Our tickets to the Grand Palace (400 TB each – expensive!) also included a couple other galleries, but we didn’t get a chance to go see those.
I think my favorite was seeing the Reclining Buddha (100 TB each) – this thing is just MASSIVE, both in height and in length (15 m high and 43 m long)! Buddha is reclining as this how he laid down before he passed away.
Lastly, we took the ferry across to Wat Arun (50 TB each) and climbed the steep steps to get a view of the city. There’s nothing actually inside the Wat but it’s gorgeous architecturally and provides nice views of the city from its high point. It’s also supposedly one of the most photographed temples in Bangkok – we just added to that statistic 🙂
Everywhere online and in guidebooks and even on guesthouse walls, there are warnings of tuk tuk drivers and ‘guides’ telling you the temple you want to go to is closed and they can take you to another temple. Luckily, we had read these multiple times and I checked online to make sure the places we were going to weren’t closed. We were told no less than THREE times that the Grand Palace was closed, not including the European couple we passed by as we were trying to find the entrance who were told the Palace was closed and believed the people. The first couple times, it was by tuk tuk drivers or other randoms so we knew not to believe them. The one that pissed me off though was one that was standing at the exit to the Grand Palace (but it looks like an entrance) – he looked like he was wearing some sort of uniform and told us the palace closed early at 2pm that day because of some special Buddha day function. And he was doing this in front of an actual army uniformed guard with a gun so it made him seem legit. Luckily, we saw the sign behind him written in English that tickets were at the next entrance so we ignored him and went on (the palace grounds are huge). But I can see how that European couple thought he was legit – he was trying to convince us to go to some other wat – I’m guessing this would have turned into a gem store scam or something. Anyways, my point is to echo the warning – there is only one entrance the Grand Palace – check that one (it’s on the road that starts with an N!). And dress appropriately (skirts and dresses below the knee; no sleeveless shirts or tanks or shorts) or rent icky clothes there.

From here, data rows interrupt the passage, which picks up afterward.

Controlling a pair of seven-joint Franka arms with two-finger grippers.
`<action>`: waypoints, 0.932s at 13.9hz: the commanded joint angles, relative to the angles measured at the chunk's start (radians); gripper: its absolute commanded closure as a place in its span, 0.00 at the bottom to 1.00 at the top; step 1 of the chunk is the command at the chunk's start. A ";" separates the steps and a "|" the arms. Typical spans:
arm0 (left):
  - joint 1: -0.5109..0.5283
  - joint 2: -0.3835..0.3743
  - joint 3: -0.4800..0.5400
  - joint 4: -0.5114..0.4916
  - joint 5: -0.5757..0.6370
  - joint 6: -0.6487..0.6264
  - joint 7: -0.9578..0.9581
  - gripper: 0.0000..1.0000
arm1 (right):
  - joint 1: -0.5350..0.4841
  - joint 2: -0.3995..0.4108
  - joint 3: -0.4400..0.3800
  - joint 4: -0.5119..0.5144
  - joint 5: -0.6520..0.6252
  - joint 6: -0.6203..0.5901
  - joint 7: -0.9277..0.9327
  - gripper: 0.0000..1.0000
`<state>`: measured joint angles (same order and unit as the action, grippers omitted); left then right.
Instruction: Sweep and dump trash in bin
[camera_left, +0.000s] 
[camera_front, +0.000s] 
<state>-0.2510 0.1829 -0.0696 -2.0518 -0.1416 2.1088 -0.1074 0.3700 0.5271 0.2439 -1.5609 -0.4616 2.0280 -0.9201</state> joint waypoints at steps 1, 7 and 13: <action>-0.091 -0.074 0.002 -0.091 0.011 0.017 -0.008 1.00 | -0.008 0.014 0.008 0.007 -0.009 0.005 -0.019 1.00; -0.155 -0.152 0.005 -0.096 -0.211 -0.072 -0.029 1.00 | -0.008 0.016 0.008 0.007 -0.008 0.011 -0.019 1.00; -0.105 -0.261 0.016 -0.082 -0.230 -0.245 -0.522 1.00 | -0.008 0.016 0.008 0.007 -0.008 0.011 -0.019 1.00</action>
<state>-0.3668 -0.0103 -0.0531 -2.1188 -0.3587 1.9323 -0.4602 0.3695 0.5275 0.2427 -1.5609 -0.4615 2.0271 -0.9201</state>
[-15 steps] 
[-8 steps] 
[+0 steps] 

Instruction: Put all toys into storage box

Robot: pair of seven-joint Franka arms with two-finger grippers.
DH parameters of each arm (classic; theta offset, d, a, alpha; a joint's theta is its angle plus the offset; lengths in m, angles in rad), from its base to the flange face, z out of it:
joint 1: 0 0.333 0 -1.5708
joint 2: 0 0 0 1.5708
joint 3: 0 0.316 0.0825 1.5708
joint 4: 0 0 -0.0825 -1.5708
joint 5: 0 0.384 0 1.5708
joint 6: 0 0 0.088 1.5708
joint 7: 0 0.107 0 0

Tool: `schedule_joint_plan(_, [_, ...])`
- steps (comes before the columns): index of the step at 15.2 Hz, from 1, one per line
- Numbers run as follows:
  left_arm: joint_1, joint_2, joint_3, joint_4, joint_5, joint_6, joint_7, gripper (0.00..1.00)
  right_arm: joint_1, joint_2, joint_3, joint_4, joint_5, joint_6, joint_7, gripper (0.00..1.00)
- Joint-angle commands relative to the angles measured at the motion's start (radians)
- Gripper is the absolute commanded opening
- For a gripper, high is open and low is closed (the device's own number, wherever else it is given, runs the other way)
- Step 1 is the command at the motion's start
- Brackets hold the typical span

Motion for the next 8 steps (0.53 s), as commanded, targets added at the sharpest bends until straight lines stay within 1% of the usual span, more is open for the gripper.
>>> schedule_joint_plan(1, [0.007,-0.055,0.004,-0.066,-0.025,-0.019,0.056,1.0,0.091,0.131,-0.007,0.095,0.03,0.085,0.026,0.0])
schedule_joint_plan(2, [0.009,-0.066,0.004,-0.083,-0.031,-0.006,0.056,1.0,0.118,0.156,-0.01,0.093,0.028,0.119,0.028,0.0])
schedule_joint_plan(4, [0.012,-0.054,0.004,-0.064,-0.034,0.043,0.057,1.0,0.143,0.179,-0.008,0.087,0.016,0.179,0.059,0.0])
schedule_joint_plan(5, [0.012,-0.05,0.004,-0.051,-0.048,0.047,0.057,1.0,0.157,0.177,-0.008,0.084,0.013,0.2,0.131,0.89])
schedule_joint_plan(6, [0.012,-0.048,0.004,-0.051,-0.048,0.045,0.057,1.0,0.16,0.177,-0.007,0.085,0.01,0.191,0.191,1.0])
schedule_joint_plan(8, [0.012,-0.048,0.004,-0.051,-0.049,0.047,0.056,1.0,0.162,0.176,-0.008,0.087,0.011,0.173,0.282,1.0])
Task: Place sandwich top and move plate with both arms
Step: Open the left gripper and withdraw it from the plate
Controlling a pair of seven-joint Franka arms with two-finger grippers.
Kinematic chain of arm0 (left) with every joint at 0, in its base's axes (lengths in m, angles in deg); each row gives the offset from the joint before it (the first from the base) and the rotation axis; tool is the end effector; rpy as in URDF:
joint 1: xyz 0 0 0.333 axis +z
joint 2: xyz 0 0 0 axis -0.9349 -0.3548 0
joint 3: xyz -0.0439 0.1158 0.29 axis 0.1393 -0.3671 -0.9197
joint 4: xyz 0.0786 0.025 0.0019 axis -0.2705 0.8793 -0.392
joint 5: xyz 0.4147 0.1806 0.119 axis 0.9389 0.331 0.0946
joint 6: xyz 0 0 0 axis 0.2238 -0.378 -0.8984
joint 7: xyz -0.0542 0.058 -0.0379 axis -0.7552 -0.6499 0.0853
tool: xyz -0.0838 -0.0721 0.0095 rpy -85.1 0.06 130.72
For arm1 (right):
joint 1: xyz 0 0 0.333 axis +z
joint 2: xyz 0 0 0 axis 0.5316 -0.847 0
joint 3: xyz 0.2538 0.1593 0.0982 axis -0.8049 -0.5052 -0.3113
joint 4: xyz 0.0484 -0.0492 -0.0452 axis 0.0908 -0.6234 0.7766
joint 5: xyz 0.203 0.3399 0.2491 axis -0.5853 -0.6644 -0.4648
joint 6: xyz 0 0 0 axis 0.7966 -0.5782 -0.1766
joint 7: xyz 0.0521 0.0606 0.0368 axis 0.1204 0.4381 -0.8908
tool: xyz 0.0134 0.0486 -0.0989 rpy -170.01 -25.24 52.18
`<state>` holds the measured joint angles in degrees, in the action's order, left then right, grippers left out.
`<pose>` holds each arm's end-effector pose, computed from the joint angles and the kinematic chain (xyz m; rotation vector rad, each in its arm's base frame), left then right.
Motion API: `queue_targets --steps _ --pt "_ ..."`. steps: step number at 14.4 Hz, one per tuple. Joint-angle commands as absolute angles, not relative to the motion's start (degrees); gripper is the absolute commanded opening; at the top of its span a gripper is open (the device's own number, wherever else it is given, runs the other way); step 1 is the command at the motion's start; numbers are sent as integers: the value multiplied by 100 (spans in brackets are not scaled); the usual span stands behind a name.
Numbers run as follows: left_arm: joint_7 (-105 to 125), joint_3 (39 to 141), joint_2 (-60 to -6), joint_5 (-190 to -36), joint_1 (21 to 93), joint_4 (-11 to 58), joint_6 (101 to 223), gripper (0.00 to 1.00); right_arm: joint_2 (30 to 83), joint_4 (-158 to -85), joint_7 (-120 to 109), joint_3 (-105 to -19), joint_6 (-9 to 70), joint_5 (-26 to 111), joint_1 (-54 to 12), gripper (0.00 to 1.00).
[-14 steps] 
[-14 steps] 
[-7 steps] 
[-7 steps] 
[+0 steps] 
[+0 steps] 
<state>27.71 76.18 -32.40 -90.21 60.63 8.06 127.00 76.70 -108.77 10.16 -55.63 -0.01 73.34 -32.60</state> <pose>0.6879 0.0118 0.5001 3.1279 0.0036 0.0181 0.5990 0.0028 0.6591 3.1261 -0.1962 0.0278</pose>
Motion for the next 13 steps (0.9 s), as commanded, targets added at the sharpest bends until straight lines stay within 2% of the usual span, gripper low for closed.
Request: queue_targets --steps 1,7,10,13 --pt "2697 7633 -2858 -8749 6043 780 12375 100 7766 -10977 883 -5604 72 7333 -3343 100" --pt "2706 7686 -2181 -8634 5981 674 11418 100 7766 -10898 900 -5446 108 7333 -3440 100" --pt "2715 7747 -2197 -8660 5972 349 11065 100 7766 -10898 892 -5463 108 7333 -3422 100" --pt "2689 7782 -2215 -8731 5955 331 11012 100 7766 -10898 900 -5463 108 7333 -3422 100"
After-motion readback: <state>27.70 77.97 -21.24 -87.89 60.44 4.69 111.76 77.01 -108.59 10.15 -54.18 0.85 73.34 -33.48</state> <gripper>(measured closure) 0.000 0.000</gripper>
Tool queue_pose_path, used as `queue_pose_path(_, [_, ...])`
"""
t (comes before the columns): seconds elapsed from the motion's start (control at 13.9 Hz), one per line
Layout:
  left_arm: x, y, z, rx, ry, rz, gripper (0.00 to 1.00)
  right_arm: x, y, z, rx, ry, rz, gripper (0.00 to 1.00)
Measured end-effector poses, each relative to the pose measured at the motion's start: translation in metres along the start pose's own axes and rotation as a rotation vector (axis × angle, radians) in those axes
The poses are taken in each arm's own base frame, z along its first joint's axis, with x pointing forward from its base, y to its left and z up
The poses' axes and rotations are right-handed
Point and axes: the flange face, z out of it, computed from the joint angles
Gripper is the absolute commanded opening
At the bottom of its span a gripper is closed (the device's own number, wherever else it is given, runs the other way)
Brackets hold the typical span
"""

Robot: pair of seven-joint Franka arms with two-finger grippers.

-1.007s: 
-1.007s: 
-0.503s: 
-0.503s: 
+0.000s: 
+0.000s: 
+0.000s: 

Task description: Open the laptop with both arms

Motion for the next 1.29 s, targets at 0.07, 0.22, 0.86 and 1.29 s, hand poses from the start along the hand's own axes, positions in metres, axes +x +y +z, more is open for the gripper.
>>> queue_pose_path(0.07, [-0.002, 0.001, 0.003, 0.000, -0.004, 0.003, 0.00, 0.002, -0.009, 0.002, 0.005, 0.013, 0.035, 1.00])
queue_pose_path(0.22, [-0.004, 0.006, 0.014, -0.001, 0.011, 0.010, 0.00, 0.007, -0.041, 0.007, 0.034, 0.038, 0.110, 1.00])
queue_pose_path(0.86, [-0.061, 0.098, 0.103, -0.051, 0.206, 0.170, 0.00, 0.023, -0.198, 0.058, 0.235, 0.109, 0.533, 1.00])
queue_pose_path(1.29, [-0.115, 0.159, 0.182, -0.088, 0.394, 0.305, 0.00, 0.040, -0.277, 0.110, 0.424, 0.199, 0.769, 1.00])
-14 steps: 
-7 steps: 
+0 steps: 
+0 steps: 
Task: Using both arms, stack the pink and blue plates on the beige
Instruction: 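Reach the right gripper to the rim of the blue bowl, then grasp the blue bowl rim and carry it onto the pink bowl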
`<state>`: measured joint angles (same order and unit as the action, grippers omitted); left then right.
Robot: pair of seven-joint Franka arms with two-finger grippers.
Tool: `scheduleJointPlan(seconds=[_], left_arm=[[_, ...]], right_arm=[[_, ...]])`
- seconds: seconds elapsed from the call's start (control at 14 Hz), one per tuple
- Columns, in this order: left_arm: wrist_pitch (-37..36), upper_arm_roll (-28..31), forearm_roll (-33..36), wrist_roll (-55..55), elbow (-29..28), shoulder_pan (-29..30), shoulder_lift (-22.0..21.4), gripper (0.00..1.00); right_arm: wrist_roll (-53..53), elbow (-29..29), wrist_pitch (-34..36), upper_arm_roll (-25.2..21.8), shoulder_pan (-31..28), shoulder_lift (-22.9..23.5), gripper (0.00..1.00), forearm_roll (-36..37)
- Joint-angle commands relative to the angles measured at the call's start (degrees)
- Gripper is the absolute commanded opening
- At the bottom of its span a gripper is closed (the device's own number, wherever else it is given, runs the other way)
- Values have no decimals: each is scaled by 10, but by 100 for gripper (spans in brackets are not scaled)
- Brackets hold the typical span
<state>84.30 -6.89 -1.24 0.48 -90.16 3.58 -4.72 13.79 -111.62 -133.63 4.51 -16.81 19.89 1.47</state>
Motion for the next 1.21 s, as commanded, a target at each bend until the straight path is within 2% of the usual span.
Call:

We got to Bangkok on a Friday night so on Saturday we went to the Chatachuk weekend market (accessible via the MRT subway). We made it through about 8 sections of the market – there are 26 of them I believe. I read online there were 4000 stalls at the market and about $750,000 spent each day! Everything is available here… artwork, food, clothing, jewelry, furniture, flowers, makeup, etc!
Insert by Samir:
The market had tons of food stalls, including coconut ice cream. I had not tried this yet and was excited to do so. Half a coconut shell, with baby coconut fruit flesh, a scoop of ice cream, sticky rice topping, with an extra cup of fresh coconut water. 30 TB. I had it twice. 🙂
Back to Rachel:
Again, though, on the subway to the market, we stopped to look at the route map and some guy that looked like he was in uniform tried to tell us the market was on Sunday and not Saturday and tried to direct us to another market. Beware!
We also went to Chinatown (accessible via the ferry from Chao Phraya river) but this kind of felt like a waste since we were marketed out. And the restaurants were pricey so we ended up eating street food that was ok. But they had some great fresh juice stalls!